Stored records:
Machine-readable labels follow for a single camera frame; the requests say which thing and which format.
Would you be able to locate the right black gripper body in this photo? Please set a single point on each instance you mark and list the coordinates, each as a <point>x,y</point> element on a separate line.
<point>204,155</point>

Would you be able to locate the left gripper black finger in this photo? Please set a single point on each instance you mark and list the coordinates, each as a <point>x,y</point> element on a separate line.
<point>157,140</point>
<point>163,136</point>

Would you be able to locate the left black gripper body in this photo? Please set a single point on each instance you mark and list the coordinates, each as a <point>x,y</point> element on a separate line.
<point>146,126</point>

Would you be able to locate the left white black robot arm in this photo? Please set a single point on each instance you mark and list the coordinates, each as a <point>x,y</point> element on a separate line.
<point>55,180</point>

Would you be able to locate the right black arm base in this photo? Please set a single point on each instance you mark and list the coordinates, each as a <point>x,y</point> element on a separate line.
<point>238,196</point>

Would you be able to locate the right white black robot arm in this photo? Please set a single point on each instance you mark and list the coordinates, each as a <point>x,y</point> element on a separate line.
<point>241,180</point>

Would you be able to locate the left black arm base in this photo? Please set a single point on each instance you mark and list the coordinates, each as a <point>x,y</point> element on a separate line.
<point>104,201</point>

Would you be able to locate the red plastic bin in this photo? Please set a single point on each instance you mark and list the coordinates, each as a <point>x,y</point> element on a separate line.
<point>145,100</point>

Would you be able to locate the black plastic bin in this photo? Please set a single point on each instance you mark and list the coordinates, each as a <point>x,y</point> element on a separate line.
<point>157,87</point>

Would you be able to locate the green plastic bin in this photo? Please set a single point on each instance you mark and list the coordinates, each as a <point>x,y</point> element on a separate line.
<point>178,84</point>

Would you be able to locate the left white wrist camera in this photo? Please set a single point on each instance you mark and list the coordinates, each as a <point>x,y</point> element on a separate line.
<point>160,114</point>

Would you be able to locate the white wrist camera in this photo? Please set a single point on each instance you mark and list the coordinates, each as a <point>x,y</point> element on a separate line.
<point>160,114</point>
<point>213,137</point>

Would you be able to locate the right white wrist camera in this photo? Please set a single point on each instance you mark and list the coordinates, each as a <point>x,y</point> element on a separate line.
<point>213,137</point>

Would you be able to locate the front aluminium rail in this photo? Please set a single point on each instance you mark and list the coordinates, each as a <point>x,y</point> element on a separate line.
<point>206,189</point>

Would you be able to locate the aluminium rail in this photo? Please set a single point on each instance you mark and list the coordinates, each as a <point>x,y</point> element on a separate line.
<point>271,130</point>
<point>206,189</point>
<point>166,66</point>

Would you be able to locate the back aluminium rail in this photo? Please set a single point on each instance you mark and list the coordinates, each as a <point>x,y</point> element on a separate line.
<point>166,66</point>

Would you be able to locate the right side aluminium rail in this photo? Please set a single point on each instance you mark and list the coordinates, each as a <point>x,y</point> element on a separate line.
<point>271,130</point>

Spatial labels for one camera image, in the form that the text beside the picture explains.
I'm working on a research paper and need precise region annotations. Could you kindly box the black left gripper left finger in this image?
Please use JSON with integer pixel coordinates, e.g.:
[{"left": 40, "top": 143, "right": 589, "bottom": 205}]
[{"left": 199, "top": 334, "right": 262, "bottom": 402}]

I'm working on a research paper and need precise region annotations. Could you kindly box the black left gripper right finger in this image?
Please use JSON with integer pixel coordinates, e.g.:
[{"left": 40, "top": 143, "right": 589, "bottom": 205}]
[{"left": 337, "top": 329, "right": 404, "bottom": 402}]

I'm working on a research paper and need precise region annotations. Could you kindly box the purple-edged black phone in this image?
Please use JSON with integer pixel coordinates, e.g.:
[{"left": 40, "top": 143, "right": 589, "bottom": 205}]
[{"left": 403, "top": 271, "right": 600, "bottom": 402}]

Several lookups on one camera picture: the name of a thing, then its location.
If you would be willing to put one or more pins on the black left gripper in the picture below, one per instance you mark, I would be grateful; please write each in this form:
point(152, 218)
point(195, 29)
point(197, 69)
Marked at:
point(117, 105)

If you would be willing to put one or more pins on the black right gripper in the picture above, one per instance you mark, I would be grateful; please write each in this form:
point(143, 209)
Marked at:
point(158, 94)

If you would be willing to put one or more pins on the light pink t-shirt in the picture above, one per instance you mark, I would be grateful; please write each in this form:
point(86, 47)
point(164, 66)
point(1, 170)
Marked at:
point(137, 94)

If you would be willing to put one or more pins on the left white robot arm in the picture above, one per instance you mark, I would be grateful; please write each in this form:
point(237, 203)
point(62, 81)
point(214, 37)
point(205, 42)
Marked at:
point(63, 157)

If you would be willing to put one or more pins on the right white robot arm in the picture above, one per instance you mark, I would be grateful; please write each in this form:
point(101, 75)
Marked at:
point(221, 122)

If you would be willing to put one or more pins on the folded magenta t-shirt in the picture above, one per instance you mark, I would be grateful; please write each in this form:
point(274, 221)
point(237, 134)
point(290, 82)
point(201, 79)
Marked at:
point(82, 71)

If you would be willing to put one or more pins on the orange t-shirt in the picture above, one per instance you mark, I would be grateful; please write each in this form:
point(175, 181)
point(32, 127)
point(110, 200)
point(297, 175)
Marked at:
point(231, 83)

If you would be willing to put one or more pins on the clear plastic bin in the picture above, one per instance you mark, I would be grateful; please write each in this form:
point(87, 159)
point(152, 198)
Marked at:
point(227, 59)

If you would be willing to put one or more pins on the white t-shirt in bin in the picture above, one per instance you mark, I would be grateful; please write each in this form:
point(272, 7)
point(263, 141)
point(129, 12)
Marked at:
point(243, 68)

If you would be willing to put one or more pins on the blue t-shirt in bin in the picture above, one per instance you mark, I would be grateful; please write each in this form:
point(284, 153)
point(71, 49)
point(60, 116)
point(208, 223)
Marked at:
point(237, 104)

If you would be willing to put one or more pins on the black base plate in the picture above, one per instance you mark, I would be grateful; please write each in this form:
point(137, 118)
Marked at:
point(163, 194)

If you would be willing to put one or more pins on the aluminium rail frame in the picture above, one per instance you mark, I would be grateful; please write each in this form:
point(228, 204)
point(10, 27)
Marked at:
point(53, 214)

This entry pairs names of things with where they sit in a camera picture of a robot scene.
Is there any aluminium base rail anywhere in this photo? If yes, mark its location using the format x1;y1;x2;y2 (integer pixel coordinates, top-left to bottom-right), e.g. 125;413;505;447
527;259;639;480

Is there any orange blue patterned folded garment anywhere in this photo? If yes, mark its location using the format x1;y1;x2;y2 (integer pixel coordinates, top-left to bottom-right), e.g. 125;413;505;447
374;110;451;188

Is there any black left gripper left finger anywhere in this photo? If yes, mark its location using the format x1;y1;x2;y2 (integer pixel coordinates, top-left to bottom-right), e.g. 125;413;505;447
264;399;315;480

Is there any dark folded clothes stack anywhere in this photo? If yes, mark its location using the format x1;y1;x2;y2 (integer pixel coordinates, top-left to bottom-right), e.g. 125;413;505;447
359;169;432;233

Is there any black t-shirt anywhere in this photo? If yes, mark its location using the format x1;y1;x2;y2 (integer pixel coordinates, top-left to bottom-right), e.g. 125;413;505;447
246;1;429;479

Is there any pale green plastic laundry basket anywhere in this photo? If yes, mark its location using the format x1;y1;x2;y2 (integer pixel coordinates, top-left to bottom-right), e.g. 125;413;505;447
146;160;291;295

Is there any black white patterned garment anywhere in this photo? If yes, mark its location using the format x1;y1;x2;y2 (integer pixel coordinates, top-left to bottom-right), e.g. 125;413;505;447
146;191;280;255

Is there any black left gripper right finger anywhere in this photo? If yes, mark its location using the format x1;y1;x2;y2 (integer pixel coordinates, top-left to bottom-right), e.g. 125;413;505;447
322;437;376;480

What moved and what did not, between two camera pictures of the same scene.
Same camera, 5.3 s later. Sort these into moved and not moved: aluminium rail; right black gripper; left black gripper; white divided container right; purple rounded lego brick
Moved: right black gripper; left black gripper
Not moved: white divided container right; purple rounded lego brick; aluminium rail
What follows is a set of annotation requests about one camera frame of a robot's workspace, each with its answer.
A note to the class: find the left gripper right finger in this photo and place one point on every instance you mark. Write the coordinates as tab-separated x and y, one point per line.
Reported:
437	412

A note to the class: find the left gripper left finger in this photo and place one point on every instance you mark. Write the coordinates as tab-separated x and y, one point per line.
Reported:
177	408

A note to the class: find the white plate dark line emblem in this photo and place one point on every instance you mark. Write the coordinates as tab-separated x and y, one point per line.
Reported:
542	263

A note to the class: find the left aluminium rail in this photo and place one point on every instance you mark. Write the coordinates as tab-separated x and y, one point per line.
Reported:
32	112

### Aim of the exercise
Wherever a line contains the string "body", copy that line from the data.

### The answer
Would you be able to locate the right black gripper body in this photo? Please set a single point on each instance you mark and list the coordinates, each as a <point>x,y</point> element on a separate line.
Would you be able to locate the left black gripper body in this photo? Please set a single point on each instance you mark and list the coordinates, each as a <point>x,y</point> element on a separate line.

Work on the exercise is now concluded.